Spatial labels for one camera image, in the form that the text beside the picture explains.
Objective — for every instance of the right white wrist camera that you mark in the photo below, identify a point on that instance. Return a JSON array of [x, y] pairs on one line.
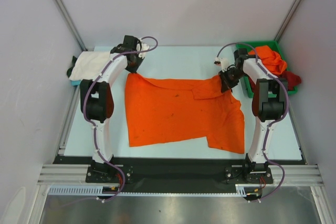
[[222, 62]]

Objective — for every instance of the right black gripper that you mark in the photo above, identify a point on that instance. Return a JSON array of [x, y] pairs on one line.
[[227, 80]]

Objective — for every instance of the aluminium front rail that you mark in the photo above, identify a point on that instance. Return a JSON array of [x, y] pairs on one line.
[[58, 174]]

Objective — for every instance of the orange t shirt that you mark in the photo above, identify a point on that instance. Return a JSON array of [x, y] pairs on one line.
[[161, 111], [272, 60]]

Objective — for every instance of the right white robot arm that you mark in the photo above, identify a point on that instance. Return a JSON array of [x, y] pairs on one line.
[[269, 106]]

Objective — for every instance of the white slotted cable duct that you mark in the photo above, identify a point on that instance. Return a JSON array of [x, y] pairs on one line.
[[105, 191]]

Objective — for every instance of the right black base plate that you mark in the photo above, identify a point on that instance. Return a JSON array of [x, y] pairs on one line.
[[237, 175]]

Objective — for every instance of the right aluminium corner post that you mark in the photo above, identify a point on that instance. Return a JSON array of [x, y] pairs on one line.
[[288, 17]]

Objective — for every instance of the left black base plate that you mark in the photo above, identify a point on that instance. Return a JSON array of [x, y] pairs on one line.
[[107, 175]]

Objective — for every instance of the folded light blue t shirt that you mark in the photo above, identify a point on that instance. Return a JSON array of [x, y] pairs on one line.
[[75, 83]]

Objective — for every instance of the aluminium corner post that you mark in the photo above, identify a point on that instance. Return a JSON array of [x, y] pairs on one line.
[[288, 17], [70, 24]]

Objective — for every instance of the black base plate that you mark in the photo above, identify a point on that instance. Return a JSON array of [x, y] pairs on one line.
[[237, 175], [107, 175]]

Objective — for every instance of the folded white t shirt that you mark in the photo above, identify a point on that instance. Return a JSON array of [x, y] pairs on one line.
[[89, 64]]

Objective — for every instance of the dark red t shirt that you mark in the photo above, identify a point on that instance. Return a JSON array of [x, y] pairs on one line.
[[292, 79]]

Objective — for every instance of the left aluminium corner post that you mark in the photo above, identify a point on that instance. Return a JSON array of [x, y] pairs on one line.
[[70, 24]]

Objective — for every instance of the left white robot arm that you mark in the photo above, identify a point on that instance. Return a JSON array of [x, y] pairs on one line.
[[96, 101]]

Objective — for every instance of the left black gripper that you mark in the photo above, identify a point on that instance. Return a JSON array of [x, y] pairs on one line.
[[134, 70]]

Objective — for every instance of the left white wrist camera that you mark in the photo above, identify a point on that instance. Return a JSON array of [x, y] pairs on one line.
[[143, 47]]

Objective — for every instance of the left aluminium side rail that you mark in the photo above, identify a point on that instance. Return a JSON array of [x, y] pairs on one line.
[[67, 124]]

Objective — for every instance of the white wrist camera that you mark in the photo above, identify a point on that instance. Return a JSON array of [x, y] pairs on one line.
[[222, 62], [143, 47]]

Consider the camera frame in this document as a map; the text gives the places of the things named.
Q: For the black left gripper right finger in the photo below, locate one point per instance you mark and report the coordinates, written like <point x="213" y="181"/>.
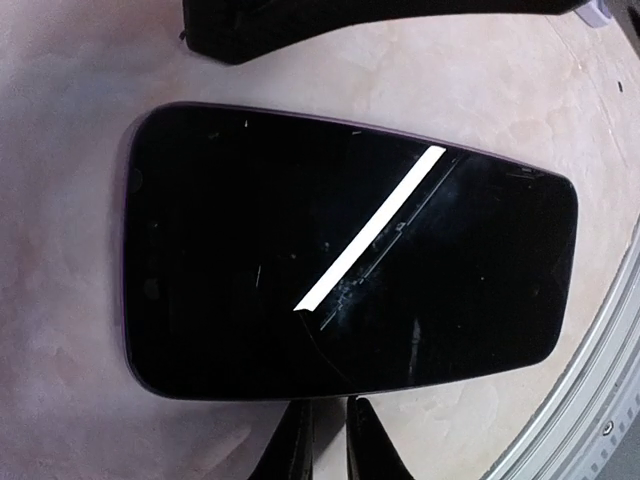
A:
<point x="370" y="452"/>

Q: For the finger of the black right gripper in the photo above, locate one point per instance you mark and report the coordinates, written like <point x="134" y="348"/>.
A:
<point x="235" y="32"/>

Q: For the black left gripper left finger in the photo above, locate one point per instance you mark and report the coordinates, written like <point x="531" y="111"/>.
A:
<point x="289" y="455"/>

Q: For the purple-edged black smartphone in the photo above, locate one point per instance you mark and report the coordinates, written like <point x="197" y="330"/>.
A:
<point x="274" y="256"/>

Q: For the lavender phone case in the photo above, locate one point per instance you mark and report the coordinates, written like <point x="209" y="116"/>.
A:
<point x="595" y="13"/>

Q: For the aluminium front rail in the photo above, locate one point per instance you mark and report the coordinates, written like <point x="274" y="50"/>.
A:
<point x="585" y="417"/>

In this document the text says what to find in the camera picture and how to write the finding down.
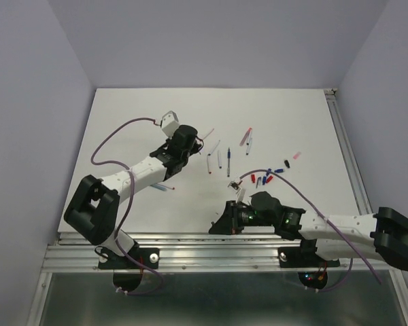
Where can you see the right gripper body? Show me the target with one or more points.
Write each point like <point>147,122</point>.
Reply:
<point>242,216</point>

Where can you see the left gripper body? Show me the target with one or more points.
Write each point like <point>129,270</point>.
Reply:
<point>194,150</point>

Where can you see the blue capped whiteboard marker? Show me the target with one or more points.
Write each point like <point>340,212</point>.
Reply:
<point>214,147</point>
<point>247,152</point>

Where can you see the blue ballpoint pen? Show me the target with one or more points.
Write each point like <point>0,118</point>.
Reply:
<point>228,170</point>

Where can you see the pink highlighter pen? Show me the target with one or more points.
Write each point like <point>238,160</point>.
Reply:
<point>245,137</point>

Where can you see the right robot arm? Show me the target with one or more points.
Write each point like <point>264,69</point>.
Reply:
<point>381,236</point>

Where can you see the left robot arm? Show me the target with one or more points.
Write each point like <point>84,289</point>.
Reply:
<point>93,208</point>

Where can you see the light blue highlighter pen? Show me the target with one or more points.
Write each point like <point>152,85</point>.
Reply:
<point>162,187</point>

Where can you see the black tipped marker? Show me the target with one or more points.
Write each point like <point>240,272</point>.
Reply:
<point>219,159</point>

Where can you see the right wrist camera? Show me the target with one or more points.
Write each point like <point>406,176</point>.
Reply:
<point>237,187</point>

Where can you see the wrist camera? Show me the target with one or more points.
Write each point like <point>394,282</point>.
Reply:
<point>237,187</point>
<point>169,123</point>

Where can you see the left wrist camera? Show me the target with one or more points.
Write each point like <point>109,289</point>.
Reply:
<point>169,123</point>

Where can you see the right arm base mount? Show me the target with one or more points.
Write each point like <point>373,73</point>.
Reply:
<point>293,257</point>

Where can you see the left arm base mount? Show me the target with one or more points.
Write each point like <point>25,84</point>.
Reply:
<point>108,260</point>

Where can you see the aluminium rail frame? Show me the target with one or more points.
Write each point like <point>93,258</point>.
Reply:
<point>213,280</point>

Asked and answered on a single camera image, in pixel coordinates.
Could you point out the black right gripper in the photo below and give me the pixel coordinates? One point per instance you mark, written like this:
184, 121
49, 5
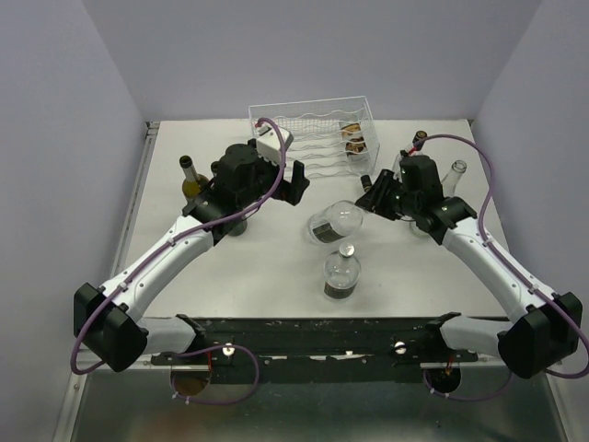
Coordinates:
375, 198

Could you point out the dark wine bottle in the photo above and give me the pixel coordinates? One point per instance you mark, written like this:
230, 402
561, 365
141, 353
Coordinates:
237, 227

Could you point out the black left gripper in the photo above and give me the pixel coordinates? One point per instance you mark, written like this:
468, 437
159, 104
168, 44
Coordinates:
293, 191

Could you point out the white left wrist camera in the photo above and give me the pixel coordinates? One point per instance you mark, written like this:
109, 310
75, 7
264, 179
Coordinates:
268, 145

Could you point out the clear flask bottle black cap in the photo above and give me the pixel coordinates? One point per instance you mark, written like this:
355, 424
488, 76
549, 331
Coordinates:
418, 140

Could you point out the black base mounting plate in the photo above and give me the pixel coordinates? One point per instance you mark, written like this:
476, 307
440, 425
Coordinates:
303, 351

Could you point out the green wine bottle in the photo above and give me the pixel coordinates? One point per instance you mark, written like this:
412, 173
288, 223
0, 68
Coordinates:
194, 183

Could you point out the round clear bottle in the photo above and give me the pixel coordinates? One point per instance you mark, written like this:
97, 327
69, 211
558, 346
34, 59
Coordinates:
341, 272
335, 222

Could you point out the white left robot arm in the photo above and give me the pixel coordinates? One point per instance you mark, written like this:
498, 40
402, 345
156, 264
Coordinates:
109, 320

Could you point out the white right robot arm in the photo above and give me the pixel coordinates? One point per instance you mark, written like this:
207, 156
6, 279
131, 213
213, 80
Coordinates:
542, 326

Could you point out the small black bottle cap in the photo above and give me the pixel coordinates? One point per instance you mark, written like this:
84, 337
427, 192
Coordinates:
366, 183

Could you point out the clear empty tall bottle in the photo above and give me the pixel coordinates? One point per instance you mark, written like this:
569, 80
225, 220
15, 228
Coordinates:
449, 184

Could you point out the white wire wine rack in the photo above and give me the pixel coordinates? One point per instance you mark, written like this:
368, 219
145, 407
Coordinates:
315, 127

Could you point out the clear square bottle brown label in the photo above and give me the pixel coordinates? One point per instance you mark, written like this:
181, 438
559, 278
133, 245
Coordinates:
355, 145

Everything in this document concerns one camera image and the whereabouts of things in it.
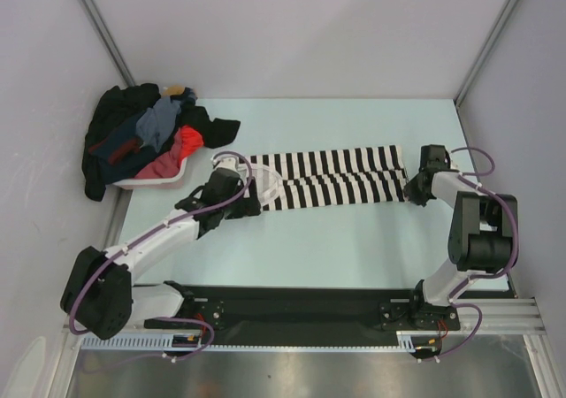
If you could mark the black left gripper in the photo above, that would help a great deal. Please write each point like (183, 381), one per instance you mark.
(247, 205)

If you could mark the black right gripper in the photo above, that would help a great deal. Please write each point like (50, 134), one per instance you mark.
(414, 196)

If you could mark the black white striped tank top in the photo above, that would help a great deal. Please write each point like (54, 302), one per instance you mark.
(312, 179)

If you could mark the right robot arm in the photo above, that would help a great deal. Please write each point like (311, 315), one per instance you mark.
(482, 240)

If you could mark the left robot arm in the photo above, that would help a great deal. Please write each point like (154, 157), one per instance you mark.
(101, 297)

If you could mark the pink plastic basket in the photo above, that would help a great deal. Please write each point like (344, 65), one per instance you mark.
(162, 183)

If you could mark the red garment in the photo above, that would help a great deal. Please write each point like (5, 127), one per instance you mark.
(191, 141)

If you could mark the pink garment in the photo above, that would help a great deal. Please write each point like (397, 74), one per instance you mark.
(165, 166)

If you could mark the grey blue garment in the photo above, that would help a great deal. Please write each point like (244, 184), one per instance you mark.
(156, 124)

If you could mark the tan garment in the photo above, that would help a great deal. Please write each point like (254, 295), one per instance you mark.
(175, 90)

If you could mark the navy maroon garment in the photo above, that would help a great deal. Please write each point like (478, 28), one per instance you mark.
(122, 154)

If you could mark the black garment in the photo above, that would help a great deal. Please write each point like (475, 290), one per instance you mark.
(118, 104)

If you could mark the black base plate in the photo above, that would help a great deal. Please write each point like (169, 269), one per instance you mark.
(313, 310)

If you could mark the aluminium frame rail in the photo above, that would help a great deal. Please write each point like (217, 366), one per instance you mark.
(501, 316)

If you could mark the white slotted cable duct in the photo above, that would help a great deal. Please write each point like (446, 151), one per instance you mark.
(250, 340)
===============
Brief:
Only the number is wanted: how many lines in the data include the string "marker"?

Response to this task:
2